REQUIREMENT.
Copy out all the entries shown below, exactly as they appear.

+++++

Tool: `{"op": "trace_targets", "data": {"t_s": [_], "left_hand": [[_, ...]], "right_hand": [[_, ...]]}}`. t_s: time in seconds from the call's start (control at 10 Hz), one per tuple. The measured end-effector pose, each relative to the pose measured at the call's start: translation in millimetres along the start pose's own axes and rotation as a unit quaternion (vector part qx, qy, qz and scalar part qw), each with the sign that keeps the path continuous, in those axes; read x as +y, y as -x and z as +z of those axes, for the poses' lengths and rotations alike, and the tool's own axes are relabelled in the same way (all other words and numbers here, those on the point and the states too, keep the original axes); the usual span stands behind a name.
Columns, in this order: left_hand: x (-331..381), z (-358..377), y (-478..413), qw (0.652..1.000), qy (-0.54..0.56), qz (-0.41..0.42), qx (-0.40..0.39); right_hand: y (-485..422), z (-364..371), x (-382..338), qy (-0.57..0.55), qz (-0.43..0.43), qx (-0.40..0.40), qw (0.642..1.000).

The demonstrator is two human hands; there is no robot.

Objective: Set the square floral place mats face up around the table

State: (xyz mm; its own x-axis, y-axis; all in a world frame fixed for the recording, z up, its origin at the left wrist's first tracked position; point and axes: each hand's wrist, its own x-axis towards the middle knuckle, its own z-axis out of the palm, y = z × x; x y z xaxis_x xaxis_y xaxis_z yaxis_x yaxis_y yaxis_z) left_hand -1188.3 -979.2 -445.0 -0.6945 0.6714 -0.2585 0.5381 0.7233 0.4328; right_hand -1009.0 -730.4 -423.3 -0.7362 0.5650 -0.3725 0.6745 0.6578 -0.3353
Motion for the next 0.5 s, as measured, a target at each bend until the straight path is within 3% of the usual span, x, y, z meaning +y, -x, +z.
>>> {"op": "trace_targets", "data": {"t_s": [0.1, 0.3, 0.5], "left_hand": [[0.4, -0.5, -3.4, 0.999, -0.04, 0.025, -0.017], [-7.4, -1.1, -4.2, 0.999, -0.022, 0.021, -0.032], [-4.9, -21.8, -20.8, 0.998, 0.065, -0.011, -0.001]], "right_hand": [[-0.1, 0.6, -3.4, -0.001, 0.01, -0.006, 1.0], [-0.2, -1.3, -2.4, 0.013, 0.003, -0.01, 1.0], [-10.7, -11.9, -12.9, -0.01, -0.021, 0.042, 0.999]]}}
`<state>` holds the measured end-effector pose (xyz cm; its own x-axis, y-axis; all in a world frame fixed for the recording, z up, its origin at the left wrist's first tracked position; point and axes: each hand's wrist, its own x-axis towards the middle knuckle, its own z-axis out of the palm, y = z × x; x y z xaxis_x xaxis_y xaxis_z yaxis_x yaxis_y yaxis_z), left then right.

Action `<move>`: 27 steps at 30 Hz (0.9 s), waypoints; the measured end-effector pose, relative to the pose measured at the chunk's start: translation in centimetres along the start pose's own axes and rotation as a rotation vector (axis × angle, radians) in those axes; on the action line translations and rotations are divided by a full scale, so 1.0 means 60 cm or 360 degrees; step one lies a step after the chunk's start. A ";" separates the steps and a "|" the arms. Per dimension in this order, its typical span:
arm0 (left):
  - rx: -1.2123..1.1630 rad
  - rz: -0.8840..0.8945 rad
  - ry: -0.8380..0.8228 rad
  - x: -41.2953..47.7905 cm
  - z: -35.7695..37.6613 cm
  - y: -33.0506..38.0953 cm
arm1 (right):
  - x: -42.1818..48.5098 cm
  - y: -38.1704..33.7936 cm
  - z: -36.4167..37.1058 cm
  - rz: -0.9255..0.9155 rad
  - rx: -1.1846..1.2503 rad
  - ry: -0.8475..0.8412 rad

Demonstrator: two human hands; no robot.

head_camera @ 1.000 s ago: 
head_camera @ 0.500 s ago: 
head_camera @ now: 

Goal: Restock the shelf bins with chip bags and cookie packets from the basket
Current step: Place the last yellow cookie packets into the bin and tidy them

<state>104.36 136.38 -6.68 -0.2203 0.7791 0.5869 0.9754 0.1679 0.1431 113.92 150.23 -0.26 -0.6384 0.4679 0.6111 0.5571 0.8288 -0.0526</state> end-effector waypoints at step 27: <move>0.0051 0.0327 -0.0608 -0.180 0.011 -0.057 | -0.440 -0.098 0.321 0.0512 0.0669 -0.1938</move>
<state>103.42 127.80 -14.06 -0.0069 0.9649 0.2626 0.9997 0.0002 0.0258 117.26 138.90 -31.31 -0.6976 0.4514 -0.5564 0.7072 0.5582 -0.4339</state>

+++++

WRITTEN SOLUTION.
Tool: `{"op": "trace_targets", "data": {"t_s": [_], "left_hand": [[_, ...]], "right_hand": [[_, ...]]}}`. t_s: time in seconds from the call's start (control at 10 Hz), one per tuple. The measured end-effector pose, each relative to the pose measured at the call's start: translation in millimetres along the start pose's own axes and rotation as a unit quaternion (vector part qx, qy, qz and scalar part qw), each with the sign that keeps the path continuous, in those axes; read x as +y, y as -x and z as +z of those axes, for the poses' lengths and rotations alike, and the tool's own axes are relabelled in the same way (all other words and numbers here, those on the point and the states too, keep the original axes); the usual span stands behind a name.
Columns, in this order: left_hand: x (-331..381), z (-358..377), y (-478..413), qw (0.652..1.000), qy (-0.54..0.56), qz (-0.41..0.42), qx (-0.40..0.39); right_hand: y (-485..422), z (-364..371), x (-382..338), qy (-0.57..0.55), qz (-0.43..0.43), qx (-0.40..0.40), qw (0.642..1.000).

The demonstrator is two human hands; there is no robot.

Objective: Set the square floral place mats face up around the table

State: (xyz mm; its own x-axis, y-axis; all in a world frame fixed for the recording, z up, its origin at the left wrist's first tracked position; point and axes: each hand's wrist, its own x-axis towards the middle knuckle, its own z-axis out of the palm, y = z × x; x y z xaxis_x xaxis_y xaxis_z yaxis_x yaxis_y yaxis_z) left_hand -1188.3 -979.2 -445.0 -0.6945 0.6714 -0.2585 0.5381 0.7233 0.4328; right_hand -1009.0 -730.4 -423.3 -0.7362 0.5650 -0.3725 0.6745 0.6578 -0.3353
Motion for the next 0.5 s, as measured, a target at each bend until the straight path is within 3% of the usual span, x, y, z meaning +y, -x, +z.
>>> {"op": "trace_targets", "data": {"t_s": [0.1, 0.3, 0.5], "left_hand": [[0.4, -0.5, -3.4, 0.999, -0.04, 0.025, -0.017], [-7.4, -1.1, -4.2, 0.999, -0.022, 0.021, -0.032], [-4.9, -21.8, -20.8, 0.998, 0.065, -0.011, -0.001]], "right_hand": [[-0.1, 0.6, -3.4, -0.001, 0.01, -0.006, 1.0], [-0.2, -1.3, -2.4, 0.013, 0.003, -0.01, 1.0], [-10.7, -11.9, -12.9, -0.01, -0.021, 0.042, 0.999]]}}
`<state>` holds the measured end-effector pose (xyz cm; its own x-axis, y-axis; all in a world frame fixed for the recording, z up, its origin at the left wrist's first tracked position; point and axes: each hand's wrist, its own x-axis towards the middle knuckle, its own z-axis out of the palm, y = z × x; x y z xaxis_x xaxis_y xaxis_z yaxis_x yaxis_y yaxis_z), left then right.

Action `<move>`: 27 steps at 30 Hz (0.9 s), waypoints; the measured end-effector pose, relative to the pose measured at the chunk's start: translation in centimetres along the start pose's own axes and rotation as a rotation vector (axis × angle, radians) in those axes; on the action line translations and rotations are divided by a full scale, so 1.0 means 60 cm or 360 degrees; step one lies a step after the chunk's start. A ";" separates the steps and a "|" the arms. Per dimension in this order, its typical span:
arm0 (left):
  - rx: -1.2123..1.1630 rad
  - rz: -0.8840..0.8945 rad
  - ry: -0.8380..0.8228 rad
  - x: -41.2953..47.7905 cm
  - z: -35.7695..37.6613 cm
  - y: -33.0506..38.0953 cm
arm1 (right):
  - x: -42.1818..48.5098 cm
  - y: -38.1704..33.7936 cm
  - z: -36.4167..37.1058 cm
  - rz: -0.9255..0.9155 rad
  - rx: -1.1846..1.2503 rad
  - ry: -0.8475..0.8412 rad

Demonstrator: two human hands; no robot.

head_camera @ 1.000 s ago: 
head_camera @ 0.500 s ago: 
head_camera @ now: 

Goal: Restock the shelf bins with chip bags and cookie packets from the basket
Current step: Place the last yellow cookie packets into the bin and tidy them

<state>104.36 136.38 -6.68 -0.2203 0.7791 0.5869 0.9754 0.1679 0.1431 113.92 150.23 -0.26 -0.6384 0.4679 0.6111 0.5571 0.8288 -0.0526</state> end-effector waypoints at step 27: <move>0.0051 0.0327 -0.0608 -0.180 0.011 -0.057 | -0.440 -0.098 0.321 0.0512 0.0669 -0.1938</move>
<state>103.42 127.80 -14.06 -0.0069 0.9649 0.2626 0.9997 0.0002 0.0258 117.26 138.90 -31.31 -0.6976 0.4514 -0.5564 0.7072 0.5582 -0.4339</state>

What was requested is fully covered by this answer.